Exercise description
Wherever the line with "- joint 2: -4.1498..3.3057" sits in the listing below, transcribe from it up to and including the line with "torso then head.", exactly, and leave the remaining lines out.

########

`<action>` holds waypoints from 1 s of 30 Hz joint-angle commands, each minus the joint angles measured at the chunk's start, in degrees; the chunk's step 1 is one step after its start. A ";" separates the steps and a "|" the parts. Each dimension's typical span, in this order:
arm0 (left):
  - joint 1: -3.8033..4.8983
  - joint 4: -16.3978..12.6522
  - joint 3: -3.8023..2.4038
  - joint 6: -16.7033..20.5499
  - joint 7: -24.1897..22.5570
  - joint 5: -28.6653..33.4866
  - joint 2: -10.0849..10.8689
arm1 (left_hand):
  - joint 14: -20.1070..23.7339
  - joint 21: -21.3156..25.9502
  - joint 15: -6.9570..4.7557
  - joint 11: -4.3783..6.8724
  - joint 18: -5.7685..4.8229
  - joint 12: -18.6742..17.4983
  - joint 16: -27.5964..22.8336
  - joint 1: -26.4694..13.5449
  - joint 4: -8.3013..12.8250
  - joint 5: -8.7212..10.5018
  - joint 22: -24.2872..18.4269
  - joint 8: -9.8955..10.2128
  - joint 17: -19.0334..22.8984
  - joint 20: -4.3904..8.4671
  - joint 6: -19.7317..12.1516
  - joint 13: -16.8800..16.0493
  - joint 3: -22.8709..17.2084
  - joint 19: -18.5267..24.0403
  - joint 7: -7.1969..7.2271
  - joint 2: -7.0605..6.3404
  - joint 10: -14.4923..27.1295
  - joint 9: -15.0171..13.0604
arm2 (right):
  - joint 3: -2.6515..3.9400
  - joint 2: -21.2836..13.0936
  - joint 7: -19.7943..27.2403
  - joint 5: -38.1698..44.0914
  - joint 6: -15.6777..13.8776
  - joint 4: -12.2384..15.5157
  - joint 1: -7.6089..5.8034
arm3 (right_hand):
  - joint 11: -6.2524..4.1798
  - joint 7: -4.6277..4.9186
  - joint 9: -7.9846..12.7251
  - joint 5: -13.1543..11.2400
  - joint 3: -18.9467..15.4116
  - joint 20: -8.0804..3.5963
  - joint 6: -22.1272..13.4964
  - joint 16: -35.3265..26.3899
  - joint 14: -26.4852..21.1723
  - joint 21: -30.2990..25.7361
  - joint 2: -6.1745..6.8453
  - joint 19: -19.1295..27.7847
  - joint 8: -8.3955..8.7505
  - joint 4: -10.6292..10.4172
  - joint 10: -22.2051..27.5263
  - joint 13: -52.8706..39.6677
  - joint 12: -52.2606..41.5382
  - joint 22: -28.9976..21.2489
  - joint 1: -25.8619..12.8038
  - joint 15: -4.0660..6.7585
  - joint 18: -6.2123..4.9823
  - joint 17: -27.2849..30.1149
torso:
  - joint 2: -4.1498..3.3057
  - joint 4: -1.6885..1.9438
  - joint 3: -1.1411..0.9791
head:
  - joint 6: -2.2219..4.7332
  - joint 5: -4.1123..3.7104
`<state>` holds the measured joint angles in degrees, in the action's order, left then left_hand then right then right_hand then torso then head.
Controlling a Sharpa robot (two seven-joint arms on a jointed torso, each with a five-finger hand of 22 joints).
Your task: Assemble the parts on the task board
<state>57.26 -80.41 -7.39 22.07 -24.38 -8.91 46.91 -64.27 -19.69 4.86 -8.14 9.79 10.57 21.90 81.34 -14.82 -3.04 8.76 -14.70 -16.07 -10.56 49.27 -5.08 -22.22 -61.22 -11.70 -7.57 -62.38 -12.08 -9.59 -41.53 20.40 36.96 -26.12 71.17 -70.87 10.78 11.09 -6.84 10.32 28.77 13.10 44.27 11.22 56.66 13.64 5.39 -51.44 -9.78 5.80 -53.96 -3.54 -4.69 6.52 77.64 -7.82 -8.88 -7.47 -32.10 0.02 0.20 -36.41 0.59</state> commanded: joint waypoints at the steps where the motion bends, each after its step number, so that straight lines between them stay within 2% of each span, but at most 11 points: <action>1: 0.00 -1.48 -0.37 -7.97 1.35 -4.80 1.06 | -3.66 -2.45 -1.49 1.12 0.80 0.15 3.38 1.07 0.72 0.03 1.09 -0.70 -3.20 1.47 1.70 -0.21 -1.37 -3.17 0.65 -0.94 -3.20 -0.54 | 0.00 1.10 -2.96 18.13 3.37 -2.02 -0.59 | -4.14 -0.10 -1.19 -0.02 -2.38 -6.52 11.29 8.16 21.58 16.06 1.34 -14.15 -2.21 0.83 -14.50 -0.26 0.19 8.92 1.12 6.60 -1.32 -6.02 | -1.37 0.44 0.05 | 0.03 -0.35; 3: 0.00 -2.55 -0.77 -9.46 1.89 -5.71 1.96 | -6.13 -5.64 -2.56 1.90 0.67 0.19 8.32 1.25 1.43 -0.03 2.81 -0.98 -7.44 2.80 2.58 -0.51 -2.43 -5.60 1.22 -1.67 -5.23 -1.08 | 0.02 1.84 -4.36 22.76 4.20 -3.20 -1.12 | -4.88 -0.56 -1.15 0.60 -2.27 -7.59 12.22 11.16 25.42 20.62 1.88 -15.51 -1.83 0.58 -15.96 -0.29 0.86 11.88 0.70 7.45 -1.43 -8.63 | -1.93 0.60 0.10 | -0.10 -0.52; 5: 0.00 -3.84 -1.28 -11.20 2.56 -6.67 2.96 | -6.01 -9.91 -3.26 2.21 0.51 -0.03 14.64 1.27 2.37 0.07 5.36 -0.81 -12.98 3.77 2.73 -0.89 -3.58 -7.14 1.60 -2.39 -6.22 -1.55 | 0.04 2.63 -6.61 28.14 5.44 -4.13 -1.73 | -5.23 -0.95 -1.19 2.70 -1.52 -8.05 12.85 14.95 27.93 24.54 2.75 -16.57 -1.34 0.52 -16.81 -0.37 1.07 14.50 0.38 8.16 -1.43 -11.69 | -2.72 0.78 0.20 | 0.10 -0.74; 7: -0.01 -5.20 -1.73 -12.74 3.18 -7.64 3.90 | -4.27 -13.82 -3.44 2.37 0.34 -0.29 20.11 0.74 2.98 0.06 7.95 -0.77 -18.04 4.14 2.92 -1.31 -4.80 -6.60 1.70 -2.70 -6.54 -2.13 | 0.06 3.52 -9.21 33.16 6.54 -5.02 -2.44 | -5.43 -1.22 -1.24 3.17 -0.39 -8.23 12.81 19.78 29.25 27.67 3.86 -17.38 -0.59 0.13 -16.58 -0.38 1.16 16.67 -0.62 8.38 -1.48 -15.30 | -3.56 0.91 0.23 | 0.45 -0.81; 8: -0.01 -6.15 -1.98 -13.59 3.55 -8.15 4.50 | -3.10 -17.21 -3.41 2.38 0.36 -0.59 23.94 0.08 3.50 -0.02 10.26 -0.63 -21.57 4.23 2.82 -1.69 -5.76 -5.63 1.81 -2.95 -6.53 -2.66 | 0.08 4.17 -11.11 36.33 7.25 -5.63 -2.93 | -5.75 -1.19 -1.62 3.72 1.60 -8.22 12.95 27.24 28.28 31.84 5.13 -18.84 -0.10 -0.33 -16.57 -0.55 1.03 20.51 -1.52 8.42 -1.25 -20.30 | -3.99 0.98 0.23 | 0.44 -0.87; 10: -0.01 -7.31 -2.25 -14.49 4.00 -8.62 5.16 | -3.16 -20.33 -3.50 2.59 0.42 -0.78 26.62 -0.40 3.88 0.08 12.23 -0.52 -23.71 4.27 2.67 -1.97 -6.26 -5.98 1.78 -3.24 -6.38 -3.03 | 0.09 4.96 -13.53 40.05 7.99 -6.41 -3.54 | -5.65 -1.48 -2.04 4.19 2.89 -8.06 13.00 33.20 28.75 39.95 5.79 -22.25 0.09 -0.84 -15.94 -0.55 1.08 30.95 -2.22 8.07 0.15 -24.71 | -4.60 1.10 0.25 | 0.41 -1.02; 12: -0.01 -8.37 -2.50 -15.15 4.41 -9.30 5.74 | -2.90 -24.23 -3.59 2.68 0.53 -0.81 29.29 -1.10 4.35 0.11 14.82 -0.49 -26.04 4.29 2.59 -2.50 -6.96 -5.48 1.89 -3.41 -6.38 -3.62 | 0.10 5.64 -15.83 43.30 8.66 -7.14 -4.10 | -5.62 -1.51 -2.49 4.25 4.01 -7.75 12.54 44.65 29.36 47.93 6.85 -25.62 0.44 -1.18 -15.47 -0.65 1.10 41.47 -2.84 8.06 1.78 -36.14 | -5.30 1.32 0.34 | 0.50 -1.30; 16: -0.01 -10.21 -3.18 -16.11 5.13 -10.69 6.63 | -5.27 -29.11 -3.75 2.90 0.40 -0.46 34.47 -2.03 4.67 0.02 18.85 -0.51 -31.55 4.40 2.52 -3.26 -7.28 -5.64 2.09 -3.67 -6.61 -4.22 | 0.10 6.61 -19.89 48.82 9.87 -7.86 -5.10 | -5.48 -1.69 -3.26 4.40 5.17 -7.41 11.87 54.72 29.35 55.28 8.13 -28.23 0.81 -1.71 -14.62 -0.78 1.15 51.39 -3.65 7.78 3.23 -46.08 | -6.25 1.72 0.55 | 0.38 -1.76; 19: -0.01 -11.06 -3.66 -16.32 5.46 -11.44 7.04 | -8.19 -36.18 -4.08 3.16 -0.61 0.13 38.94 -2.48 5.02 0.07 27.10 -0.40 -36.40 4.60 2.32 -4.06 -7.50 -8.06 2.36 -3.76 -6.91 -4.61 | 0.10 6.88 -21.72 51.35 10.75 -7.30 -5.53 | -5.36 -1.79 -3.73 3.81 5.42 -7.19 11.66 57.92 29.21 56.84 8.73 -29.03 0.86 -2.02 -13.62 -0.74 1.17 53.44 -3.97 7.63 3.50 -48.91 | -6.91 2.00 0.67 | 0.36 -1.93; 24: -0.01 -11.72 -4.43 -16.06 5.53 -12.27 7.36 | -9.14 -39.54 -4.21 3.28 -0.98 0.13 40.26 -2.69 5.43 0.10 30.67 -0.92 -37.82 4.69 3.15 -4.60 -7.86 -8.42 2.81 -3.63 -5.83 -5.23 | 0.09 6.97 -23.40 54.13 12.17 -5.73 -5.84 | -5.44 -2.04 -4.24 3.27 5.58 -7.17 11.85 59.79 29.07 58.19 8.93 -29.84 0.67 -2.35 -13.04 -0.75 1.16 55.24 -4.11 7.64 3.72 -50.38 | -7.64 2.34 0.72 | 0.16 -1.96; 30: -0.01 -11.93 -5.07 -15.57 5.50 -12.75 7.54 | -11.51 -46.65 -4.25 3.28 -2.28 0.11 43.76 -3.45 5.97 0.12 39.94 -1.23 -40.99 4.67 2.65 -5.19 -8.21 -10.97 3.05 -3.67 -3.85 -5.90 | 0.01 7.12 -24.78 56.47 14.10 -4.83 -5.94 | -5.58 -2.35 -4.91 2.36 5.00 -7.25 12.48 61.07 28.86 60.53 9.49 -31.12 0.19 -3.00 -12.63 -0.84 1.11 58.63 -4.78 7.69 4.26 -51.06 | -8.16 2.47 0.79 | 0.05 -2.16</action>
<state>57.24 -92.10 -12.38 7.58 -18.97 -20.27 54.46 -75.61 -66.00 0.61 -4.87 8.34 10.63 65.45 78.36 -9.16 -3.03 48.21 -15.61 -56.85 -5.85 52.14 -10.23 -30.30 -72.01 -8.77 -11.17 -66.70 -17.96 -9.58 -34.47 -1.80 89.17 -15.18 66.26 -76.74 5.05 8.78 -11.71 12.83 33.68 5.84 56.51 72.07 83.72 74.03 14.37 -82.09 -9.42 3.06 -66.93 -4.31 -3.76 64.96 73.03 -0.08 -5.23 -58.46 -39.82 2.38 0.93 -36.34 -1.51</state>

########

Answer below
  - joint 2: -4.1498..3.3057
  - joint 4: -1.6885..1.9438
  - joint 3: -1.1411..0.9791
head:
  - joint 6: -2.2219..4.7332
  - joint 5: -4.1123..3.7104
`<state>` holds the measured joint angles in degrees, in the action's order, left then left_hand then right then right_hand then torso then head.

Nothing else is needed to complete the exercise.